Cervicalgia is the term which is used for neck pain that does not radiate outward. However, It is different from normal neck pain and radiculopathy. This pain is caused generally by other than nerve compression in the neck. The muscles in the neck are under continual pressure to maintain posture and hold up the considerable weight of the skull and brain which averages around 10lbs.
As we move our head forward, with every inch, force on the neck becomes double. The consistent strain on the cervical spinal muscles can take its toll over time, leading to fatigue in the muscles, spasms, cramps, stiffness, and cervicalgia. The muscles of the neck may become tight and inflexible, which can lead to tearing upon sharp movement and acute neck pain. Cervicalgia can occur due to inflammatory joint disorder such as rheumatoid arthritis, persistent stress and tension causing muscles in the neck to become tight, and acute injuries from sports, or whiplash.
Another possible cause of Cervicalgia is fibromyalgia. In many patients, those with tender points between the shoulders and in the neck causing constant pain. A large number of such patients have it temporarily as it is often caused by simply sleeping at an awkward angle, slouching over a desk, or standing or sitting in same position for longer. In some cases there may be a physical abnormality causing the neck pain, such as ligaments calcification, cervical arthritis, spinal curvature, or torticollis (wry neck) which causes the head to tilt to one side due to shortened muscles in the neck.
Cervicalgia ICD 9 Code
Below you can find the symptoms, treatment as well as the ICD 9 code for Cervicalgia. There may a number of different causes, why a patient suffer from it, as discussed above. But if you are suffering from it than you must know its symptoms and available treatment.
Symptoms of Cervicalgia
Following are some symptoms that indicates that patient is suffering from Cervicalgia. These may include:
- both sharp neck pain and chronic pain in the neck.

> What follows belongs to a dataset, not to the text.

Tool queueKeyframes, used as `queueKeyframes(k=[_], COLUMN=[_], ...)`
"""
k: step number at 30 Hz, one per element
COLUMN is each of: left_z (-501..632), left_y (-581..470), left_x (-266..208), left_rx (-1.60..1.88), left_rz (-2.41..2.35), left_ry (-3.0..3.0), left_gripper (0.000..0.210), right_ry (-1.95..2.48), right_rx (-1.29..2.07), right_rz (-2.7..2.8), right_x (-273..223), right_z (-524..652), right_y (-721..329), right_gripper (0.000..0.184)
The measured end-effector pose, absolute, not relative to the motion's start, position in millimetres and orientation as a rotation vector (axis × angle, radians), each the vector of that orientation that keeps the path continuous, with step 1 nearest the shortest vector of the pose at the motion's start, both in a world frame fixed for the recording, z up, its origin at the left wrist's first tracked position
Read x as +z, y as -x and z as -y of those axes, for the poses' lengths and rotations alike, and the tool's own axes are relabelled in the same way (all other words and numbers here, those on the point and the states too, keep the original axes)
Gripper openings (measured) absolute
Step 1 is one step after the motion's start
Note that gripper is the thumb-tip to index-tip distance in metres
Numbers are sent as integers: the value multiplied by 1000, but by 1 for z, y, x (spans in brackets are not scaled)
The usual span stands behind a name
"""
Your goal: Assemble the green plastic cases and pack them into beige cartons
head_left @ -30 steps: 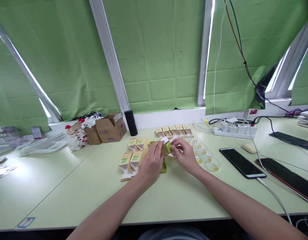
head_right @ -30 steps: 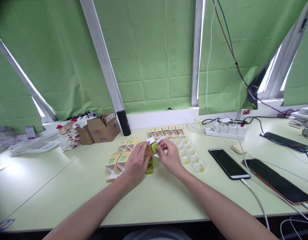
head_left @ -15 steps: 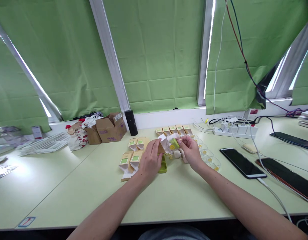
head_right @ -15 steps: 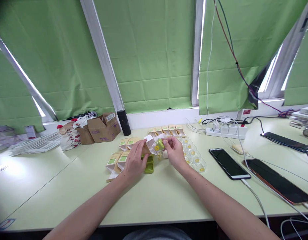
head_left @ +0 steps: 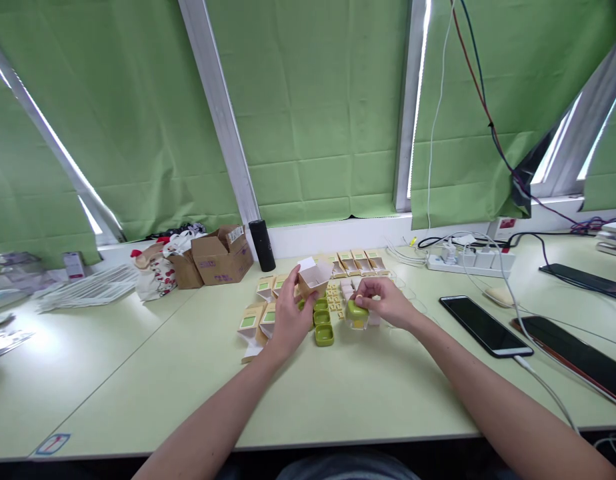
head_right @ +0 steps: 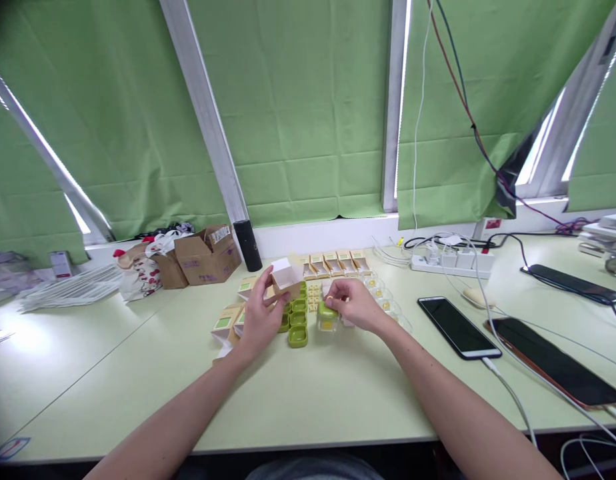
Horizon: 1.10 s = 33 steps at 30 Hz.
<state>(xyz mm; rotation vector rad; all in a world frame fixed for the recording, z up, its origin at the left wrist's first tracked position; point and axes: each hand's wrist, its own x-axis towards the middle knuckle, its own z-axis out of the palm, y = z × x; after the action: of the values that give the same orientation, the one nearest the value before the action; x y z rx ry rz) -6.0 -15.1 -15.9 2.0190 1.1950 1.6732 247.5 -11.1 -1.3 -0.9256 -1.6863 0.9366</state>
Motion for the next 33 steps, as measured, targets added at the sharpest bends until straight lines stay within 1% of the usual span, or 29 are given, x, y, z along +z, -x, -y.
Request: queueKeyframes(k=[4, 8, 12, 18, 22, 26, 29, 33], left_z=[14, 6, 1, 4, 3, -1, -3, -2], left_y=[4, 5, 6, 4, 2, 4, 6, 5], left_x=[-12, -12, -12, -10, -11, -15, -18, -18], left_rx=[1659, 1623, 1543, 1499, 1487, 1481, 1460, 1426], left_rz=[-1073, -943, -796, -636, -578, -583, -595, -598], left_ry=[-1779, -1598, -1380, -1166, -1087, -1038, -1007, -998], left_gripper=[64, 71, 75, 59, 47, 38, 35, 38], right_ry=[1030, 1096, 1115, 1236, 1217, 1138, 1077, 1013], right_rx=[848, 834, 827, 870, 910, 780, 678, 608], right_rz=[1913, 2055, 2108, 2175, 2182, 2111, 1997, 1885], right_x=[-6, -8, -6, -2, 0, 0, -1, -7], right_z=[15, 19, 22, 23, 23, 23, 21, 19], right_y=[-245, -242, -241, -240, -241, -240, -237, -231], right_gripper=[13, 9, 9, 2, 5, 10, 11, 11])
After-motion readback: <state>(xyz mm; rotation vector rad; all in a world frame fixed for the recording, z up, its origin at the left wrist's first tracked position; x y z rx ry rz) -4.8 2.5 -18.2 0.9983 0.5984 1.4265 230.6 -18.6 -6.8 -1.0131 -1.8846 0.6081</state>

- pain is always accompanied by aching, tenderness, tension, pain upon rotating the head, stiffness of the neck, and even headaches.
In some cases the neck pain associated with cervicalgia may be short-lived and improve with rest, however in some others, cervicalgia may remain constant, or even progress leading to degeneration of the cervical spine and the development of other symptoms such as radiculopathy or myelopathy.
Treatment of Cervicalgia
Treatment for cervicalgia are usually conservative. It include different methods of relieving inflammation where it is evident. Such as:
- Applying ice to the area is a good way of relieving pain and swelling and is often advised where a muscle tear is suspected. Heat is contraindicated in such a situation as this is likely to make the problem worse by increasing blood flow to the area.
- If the cervicalgia is due to muscle tension rather than an injury then thermotherapy can be effective in aiding relaxation of the muscle and relieving neck pain.
- Adequate rest and the temporary use of a supportive neck collar is also helpful in some cases of cervicalgia. Don’t use a collar for longer as this may itself lead to muscle weakness in the neck.
- Anti-inflammatory medications, including prescribed drugs, over-the-counter remedies, and natural supplements to lower inflammation and pain are also used as cervicalgia treatment.
- Physical therapy, including neck stretches and strengthening exercises, is a good idea for anyone who suffers from chronic neck pain.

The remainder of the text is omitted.